Perpetual is taking advantage of a strong run in US banking stocks to buy into out-of-favour consumer staples and healthcare stocks.
The fund’s global equities portfolio manager Garry Laurence said the rise of Amazon and increased competition in generic drugs and uncertainty about “Obamacare” has created an opportunity to buy quality defensive stocks at good prices.
“We are going the other way, taking profits from the banks and buying into consumer and healthcare stocks,” Mr Laurence told the The Australian Financial Review.
In consumer staples, Perpetual has bought into Nomad, a US-listed company which owns European-based frozen food brands such as Birds Eye in Britain.
It has also invested in large cap stocks such as Mondelez and General Mills, which Mr Laurence said have been sold off as investors have become worried about valuations.
“What we are doing is trying to buy businesses in the consumer space that have strong brands which won’t be displaced by technology shifts.”
Mr Laurence said there are also opportunities in the media sector even as investors mull over the brave new world where content creators such as Disney are preparing to go directly to their consumers.
“The content creators – there are only really a handful of them – they will get paid and if they go direct to consumers they will make more money,” he said.
Perpetual is an investor in 21st Century Fox and is upbeat about its prospects.
“Every few years you get these concerns about tech shifts impacting these media companies but they have continued to evolve over 10, 15 and 20 years.”
While Mr Laurence said the fund has cut weighting to the US banks after the post-Trump surge, it is a long-term investor in the Nasdaq exchange, which he believes is more of a technology business than a financial one.
“A stock exchange is a huge technology platform that enables people to trade and creates a market place,” he said.
While exchanges prefer higher volatility and therefore more trading activity, Nasdaq is winning from the Exchange Traded Fund boom, through licensing its index and through activity on the exchange.
Nasdaq also sees an opportunity to apply its exchange technology in other marketplaces such as airlines, which are using market models in how they price their products.

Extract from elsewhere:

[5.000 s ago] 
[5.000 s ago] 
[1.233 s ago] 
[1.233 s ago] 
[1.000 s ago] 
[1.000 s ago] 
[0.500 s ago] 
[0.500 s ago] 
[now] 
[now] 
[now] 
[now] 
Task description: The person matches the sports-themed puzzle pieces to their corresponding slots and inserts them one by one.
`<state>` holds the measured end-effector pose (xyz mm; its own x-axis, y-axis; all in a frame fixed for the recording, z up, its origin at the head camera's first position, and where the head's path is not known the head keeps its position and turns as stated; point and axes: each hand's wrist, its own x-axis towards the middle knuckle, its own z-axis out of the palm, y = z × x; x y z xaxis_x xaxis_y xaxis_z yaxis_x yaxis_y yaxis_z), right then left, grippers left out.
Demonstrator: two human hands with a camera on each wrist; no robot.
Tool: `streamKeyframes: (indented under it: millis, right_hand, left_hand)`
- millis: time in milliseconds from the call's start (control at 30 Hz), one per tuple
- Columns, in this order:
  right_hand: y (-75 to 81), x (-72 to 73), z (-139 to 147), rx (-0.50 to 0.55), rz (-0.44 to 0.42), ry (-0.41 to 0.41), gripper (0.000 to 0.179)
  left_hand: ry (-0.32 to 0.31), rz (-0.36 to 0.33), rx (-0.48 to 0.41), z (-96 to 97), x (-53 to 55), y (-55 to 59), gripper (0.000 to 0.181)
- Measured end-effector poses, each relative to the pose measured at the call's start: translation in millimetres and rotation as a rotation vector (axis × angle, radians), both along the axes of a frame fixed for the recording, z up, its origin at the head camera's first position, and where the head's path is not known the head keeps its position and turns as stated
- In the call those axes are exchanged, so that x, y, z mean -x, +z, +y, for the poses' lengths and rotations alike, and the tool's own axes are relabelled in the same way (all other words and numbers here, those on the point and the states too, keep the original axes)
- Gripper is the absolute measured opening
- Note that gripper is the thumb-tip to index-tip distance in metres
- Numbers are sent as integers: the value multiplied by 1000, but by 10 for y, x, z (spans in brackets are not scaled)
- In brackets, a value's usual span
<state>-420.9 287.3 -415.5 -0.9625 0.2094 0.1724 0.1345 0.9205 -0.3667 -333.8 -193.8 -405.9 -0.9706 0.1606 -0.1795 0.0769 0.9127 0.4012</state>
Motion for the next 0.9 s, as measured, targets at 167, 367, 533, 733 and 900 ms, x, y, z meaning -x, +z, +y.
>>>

The fund also has a position in IBM – one of the older listed tech stocks which has fallen out of favour with investors.
Mr Laurence said IBM Watson has been leading the charge on artificial intelligence. The company has been pitching its wares to different industries as a means of cutting costs and boosting revenues. So far it has made its greatest strides in healthcare.
At a multiple of 10.5 times earnings, Laurence said it’s an “incredibly cheap” stock as weakness in its hardware business has weighed on share price.
But Mr Laurence said its prospects in artificial intelligence and cloud computing are bright.
Perpetual is one of several funds looking to challenge the dominance of Platinum and Magellan in global equites.
Mr Laurence said that the fund has a “value” style, and said the average price to earning ratio of the fund is around 13.5 times, below the 16.5 times of the MSCI World Index.
It is also a buyer of Asian stocks. It owns several Chinese stocks in the healthcare, search, technology and consumer staples sectors.
Perpetual has around $750 million in the fund and is up more than 15 per cent to August 1, beating the market by 5 per cent. Over five years, the fund has returned 21.4 per cent per annum, beating its benchmark by 3.3 per cent per annum.